Page 4 of 7

Re: New Notfred diskless version out

Posted: Mon Jul 06, 2009 8:35 pm
by notfred
New version out, there's a link on the main page to shut it down and restart with the "-oneunit" flag.

As for VirtualBox, I haven't tried it. I don't know what it needs, if it can work with VMWare .vmx and .vmdk files then it should be fine. If it is easy to generate whatever it needs and someone can point me to some docs then I can take a look at adding it.

Re: New Notfred diskless version out

Posted: Tue Jul 07, 2009 4:59 am
by Flying Fox
As long as the VM can mount .iso files as if it is a CD-ROM already in the emulated optical drive, it should work. Before notfred's "appliance" I used to just do that as if I burned a disc and boot from that.

Re: New Notfred diskless version out

Posted: Tue Jul 07, 2009 7:50 am
by notfred
Yup, the folding stuff is all the same across all the versions, it's just how they are packaged so that they boot correctly off the appropriate media. There's a minor difference in the backup/restore - if under a VM then I do backup/restore to the virtual hard drive, but that's about it. If you can get any of the methods to boot in the VM of your choice then you should be good to go.

Re: New Notfred diskless version out

Posted: Tue Jul 07, 2009 12:32 pm
by ethomaz
I tested VirtualBox 3.0, but the current version doesn't support 2 or more core for 64bits Guests. :cry:

Re: New Notfred diskless version out

Posted: Tue Jul 07, 2009 5:05 pm
by slugbug
I notice the diskless appliance has an option for 4 processors. Which VMWare product would I need to use to be able to use 4 cores per virtual appliance?

Re: New Notfred diskless version out

Posted: Tue Jul 07, 2009 8:49 pm
by notfred
Sorry, no idea on the VMWare side of things, but my diskless stuff will support as many processors as you have - I've tested at something quite ridiculous like 20 and it worked fine (kvm under Linux lets you specify as many processors as you like). That SMPCPUs parameter is used to work out how many copies of FAH to run:

Number of CPUs / SMPCPUs = number to run (rounded up).

This lets you choose between running 1 or 2 copies of FAH if you have a quad, or if you have something like a Core i7 you can set SMPCPUs to 8 and get it to run just 1 instance of the special 8 thread WUs.

Re: New Notfred diskless version out

Posted: Tue Jul 07, 2009 9:22 pm
by Flying Fox
slugbug wrote:
I notice the diskless appliance has an option for 4 processors. Which VMWare product would I need to use to be able to use 4 cores per virtual appliance?

You will need VMware's top line products, from ESX to the latest vSphere.

Re: New Notfred diskless version out

Posted: Wed Jul 08, 2009 4:15 pm
by Shinare
notfred, should I upgrade my diskless Core2Duo farm to this new version, everything seems to be running fine.
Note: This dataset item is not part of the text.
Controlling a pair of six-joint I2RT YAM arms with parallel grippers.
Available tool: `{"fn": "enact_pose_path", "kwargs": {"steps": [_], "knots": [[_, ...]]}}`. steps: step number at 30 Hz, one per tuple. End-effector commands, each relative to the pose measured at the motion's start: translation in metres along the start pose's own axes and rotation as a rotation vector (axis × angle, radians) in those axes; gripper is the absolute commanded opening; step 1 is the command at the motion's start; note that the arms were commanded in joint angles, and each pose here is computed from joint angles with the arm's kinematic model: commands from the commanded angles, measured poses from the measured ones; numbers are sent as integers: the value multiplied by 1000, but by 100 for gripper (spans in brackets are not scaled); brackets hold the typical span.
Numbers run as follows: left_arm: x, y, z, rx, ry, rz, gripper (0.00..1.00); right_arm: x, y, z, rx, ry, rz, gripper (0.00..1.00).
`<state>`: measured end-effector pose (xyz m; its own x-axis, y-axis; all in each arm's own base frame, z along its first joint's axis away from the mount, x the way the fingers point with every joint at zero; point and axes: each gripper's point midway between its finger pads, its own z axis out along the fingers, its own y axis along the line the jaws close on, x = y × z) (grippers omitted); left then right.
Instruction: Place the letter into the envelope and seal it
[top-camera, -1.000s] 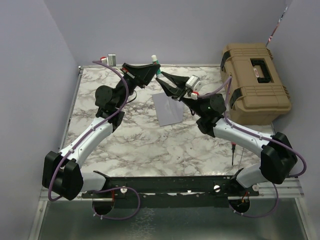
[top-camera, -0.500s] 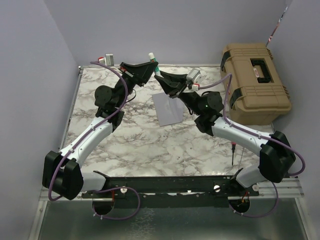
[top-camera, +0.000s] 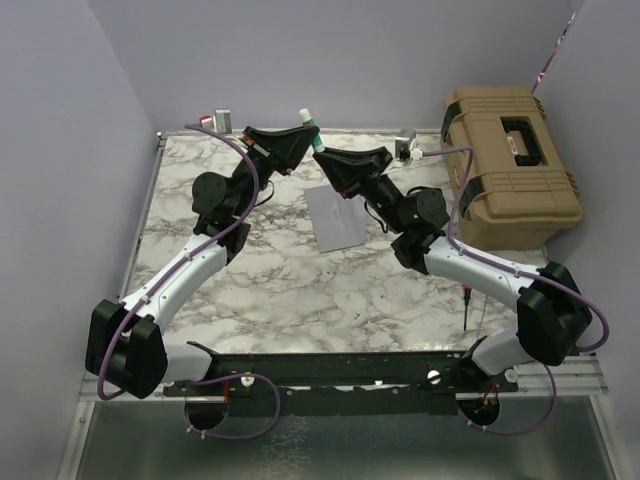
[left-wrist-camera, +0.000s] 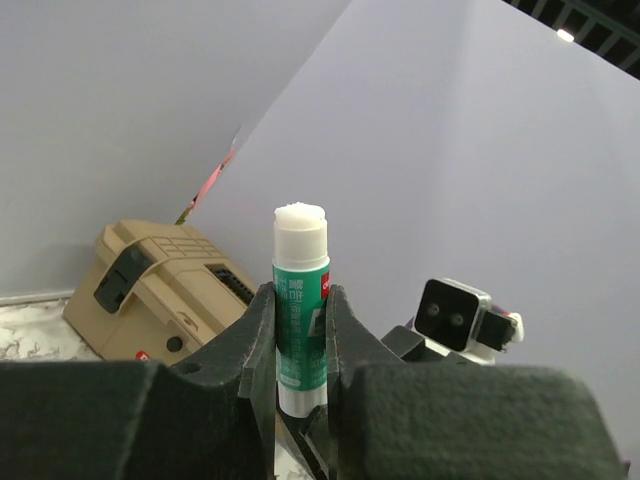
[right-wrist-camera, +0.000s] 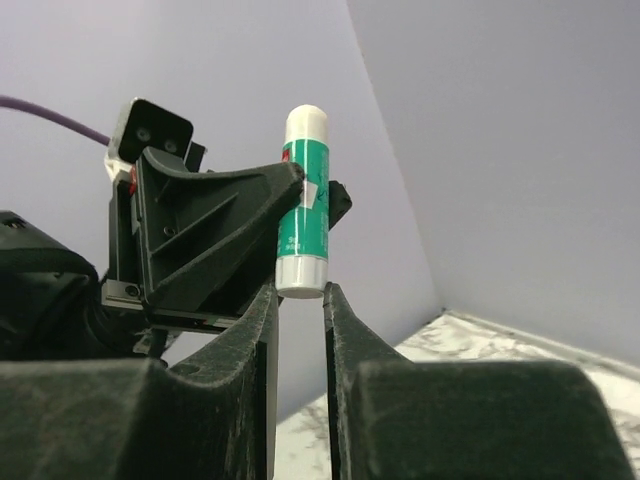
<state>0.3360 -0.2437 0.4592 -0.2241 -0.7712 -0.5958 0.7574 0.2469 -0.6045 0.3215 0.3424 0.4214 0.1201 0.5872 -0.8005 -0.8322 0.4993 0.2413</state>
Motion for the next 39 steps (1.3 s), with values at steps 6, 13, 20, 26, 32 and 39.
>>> {"fn": "enact_pose_path", "kwargs": {"steps": [6, 13, 20, 26, 32, 39], "knots": [[2, -23, -10, 91, 22, 24, 0, -50, -24, -12, 43, -198, 256, 13], [0, -17, -8, 63, 9, -3, 0, -26, -8, -8, -116, -11, -217, 48], [-1, -14, -6, 46, 3, -16, 0, -37, -21, -8, -101, -39, -568, 67], [-3, -14, -4, 41, -1, -29, 0, -31, -9, 0, -195, -48, -622, 64], [-2, -12, -2, 38, -1, -42, 0, -27, -3, 6, -236, -72, -620, 60], [-3, -11, -2, 32, -7, -47, 0, -15, 1, 11, -274, -58, -614, 62]]}}
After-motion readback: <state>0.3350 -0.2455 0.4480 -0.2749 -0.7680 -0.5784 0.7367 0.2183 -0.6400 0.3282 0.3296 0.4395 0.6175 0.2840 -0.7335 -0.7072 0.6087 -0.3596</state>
Any reason to run the new stuff?

Re: New Notfred diskless version out

Posted: Wed Jul 08, 2009 8:14 pm
by notfred
Nope, it just adds the "-oneunit" link to the main diskless folder webpage and that triggers restarting the folding with -oneunit for people who want to shut down that folder. There's no other changes (apart from the memory in the .vmx file, but that's for VMs not diskless).

Re: New Notfred diskless version out

Posted: Thu Jul 09, 2009 7:57 pm
by Mvgratz
Just installed and wanted to say "Thanks notfred".
One question, what does the error "Bus error (core dumped)" mean?
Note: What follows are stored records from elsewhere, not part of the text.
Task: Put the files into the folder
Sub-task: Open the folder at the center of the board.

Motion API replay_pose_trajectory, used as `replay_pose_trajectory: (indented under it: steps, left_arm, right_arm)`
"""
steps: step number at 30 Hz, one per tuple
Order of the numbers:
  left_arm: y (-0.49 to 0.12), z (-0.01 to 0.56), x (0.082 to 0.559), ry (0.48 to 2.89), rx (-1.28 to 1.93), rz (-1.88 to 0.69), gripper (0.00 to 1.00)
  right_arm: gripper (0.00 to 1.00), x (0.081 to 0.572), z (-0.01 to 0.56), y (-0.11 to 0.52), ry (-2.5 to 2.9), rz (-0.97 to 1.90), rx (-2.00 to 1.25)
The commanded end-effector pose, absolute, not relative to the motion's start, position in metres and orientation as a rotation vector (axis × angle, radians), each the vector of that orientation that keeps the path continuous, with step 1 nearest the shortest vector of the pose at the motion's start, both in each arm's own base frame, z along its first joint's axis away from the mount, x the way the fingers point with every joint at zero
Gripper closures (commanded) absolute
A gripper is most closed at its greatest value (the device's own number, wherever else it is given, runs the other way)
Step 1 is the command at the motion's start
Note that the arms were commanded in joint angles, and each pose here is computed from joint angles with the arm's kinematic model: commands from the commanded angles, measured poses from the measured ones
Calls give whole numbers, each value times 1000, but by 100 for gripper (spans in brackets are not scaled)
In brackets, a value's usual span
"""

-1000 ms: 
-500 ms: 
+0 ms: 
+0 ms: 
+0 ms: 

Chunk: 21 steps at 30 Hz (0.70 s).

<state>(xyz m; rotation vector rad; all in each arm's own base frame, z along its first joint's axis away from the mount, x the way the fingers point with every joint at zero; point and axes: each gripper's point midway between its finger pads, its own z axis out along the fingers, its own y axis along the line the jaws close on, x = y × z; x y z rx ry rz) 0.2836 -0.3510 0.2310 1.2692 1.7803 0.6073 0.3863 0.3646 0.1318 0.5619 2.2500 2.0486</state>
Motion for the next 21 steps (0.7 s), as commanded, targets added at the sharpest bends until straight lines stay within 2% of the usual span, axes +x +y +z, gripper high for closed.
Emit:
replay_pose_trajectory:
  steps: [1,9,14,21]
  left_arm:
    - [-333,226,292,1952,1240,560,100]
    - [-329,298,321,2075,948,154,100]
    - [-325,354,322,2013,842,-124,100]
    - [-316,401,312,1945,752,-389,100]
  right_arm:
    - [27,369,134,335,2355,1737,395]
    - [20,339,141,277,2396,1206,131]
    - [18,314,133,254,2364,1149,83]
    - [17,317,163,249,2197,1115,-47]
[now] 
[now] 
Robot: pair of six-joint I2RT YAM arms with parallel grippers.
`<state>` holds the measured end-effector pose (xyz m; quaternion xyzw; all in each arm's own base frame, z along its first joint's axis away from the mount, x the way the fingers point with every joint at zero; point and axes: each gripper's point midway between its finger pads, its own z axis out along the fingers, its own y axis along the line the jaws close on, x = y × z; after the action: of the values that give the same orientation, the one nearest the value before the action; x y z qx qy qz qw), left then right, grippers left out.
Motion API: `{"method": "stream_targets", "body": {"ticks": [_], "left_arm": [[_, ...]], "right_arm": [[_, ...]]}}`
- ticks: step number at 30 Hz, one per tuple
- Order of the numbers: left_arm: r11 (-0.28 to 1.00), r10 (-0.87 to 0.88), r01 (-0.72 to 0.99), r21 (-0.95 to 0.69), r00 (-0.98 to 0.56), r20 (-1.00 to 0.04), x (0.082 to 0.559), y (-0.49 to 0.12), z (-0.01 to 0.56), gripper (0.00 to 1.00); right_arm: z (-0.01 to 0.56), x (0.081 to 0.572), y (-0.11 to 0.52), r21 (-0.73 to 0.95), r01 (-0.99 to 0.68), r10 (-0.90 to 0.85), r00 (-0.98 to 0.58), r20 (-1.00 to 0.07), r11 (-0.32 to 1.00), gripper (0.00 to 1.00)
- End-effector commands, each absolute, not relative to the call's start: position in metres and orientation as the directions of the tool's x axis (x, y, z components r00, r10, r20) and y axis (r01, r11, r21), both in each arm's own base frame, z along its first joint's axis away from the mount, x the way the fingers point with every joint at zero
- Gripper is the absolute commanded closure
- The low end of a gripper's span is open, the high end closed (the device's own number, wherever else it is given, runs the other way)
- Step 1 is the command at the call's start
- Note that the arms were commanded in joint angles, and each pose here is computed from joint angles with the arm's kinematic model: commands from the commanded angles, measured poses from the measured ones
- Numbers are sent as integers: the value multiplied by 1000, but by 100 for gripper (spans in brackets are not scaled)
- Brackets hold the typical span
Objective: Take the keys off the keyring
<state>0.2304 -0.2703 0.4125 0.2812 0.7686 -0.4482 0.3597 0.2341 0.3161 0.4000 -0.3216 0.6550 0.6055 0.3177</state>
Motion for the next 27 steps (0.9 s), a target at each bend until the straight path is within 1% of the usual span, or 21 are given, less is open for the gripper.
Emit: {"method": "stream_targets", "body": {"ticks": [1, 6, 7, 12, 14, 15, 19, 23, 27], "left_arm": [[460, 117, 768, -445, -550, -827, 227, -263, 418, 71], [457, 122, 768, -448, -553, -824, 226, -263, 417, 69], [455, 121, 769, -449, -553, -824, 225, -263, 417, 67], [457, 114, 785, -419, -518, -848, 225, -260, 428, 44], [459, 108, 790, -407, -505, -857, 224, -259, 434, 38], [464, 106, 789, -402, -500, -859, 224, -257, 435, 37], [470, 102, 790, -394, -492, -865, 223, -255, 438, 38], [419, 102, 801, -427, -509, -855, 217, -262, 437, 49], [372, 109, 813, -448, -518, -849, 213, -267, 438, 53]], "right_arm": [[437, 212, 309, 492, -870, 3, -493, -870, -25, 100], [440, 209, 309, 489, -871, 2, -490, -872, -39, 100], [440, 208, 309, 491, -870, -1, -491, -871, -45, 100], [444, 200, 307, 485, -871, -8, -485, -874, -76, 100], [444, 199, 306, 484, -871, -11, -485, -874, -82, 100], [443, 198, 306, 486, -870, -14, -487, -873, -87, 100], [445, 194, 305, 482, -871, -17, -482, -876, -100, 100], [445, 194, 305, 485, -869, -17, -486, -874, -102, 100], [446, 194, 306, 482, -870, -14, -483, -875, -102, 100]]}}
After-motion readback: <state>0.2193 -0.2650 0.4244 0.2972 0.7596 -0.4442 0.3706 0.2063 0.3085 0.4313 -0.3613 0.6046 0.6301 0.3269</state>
Re: New Notfred diskless version out

Posted: Thu Jul 09, 2009 8:50 pm
by notfred
That's not good. It means some software tried to access a bad address, causing a SIGBUS to be generated dumping the process core (which could be loaded in a debugger to trace back to where it crashed).
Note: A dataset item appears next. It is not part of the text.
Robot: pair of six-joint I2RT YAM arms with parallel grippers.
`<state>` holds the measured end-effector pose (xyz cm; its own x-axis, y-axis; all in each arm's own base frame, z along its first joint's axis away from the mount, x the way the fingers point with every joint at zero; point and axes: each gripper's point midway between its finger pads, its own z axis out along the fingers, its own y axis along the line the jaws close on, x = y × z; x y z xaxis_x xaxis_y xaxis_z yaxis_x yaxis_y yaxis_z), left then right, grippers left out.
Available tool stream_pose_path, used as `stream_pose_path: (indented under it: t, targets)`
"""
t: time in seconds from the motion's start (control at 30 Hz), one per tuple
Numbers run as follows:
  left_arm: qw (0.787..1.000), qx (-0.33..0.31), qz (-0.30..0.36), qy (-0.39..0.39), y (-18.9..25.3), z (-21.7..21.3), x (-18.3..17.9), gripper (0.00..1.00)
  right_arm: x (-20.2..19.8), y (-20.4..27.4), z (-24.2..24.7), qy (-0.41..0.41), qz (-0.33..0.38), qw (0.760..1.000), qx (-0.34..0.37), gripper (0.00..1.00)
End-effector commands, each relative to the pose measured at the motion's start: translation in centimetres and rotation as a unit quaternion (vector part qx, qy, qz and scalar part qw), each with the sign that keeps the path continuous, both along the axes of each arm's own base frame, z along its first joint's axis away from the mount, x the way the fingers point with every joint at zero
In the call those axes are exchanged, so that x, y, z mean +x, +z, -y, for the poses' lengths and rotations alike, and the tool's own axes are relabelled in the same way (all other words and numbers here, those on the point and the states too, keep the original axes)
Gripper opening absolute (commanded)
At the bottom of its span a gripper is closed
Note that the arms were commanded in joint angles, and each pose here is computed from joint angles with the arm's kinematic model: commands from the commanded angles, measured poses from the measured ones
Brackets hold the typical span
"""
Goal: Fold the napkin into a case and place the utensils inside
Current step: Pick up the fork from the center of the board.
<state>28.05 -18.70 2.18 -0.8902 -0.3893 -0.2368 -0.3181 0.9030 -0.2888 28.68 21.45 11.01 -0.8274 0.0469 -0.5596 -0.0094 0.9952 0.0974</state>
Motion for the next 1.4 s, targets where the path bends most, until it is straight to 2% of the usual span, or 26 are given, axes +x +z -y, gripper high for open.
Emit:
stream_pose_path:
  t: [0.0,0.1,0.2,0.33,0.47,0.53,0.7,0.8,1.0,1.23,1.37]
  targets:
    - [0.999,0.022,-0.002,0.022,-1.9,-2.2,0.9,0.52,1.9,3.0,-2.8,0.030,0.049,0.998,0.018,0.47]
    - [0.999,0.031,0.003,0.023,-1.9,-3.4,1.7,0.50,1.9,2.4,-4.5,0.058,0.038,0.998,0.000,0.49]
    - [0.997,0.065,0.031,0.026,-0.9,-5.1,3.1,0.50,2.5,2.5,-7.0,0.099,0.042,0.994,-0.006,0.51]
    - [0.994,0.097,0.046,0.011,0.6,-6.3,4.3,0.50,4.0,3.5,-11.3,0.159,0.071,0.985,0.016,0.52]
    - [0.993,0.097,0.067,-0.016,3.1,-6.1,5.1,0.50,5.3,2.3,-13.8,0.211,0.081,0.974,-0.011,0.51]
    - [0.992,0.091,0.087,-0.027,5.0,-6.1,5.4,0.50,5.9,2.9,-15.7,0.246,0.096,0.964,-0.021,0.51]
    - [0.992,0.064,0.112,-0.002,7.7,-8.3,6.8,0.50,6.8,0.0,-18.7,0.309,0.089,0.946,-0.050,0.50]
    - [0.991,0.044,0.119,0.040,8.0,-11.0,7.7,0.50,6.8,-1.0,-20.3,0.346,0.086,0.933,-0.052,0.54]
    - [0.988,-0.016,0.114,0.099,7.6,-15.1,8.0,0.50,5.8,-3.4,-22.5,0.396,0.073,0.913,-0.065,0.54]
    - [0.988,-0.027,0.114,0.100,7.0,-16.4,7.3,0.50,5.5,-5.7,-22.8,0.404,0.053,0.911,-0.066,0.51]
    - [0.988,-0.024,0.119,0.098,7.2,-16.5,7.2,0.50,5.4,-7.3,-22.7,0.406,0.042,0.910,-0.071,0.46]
It could be a bad WU crashing one of the folding processes, or it could be an unstable machine.

Re: New Notfred diskless version out

Posted: Thu Jul 09, 2009 10:26 pm
by Ragnar Dan
A few changes I'd appreciate:

1) Make multiple backups if room is available. I realize you don't want to eat too much CPU time on the script, but since we're generally only getting < 100 MB in backup.tar files, and most flash drives have dozens of times that space, an incremented naming scheme (backup1.tar - backup99.tar) would protect against the last backup being a dud and screwing restores. Maybe make it an option or something, anyway.

2) This is a small thing, but backing up client.cfg would retain the count of the number of WU's submitted. I realize you generate the client.cfg from the init file, but perhaps allowing the option of choosing to back it up on the CD generator page could be done?

3) Finally, this is probably of little actual value, but sometimes, on machines that aren't settled down properly yet (as with the rest of these requests), running the backup when you want it to run can be helpful. So on the generated web page that has links to the FAHlog.txt file and the temperatures, etc., a link to run the backup script manually might be helpful.

Edit: Also, I notice when the SMP WU's get to the FINISHED_UNIT point, they always seem to wait 3⅓ minutes before continuing. If I click on "Kill folding cores" will that speed it up without harm?

Re: New Notfred diskless version out

Posted: Sun Jul 12, 2009 11:47 pm
by haysdb
I am running instances of the appliance under Windows 7 beta 64-bit. It has been working fine for a few months but over the last two days, one of the instances has been picking up a work unit that's taking HOURS per 1%. I'd like to kill the work unit and force it to reload a new one. How do I do that?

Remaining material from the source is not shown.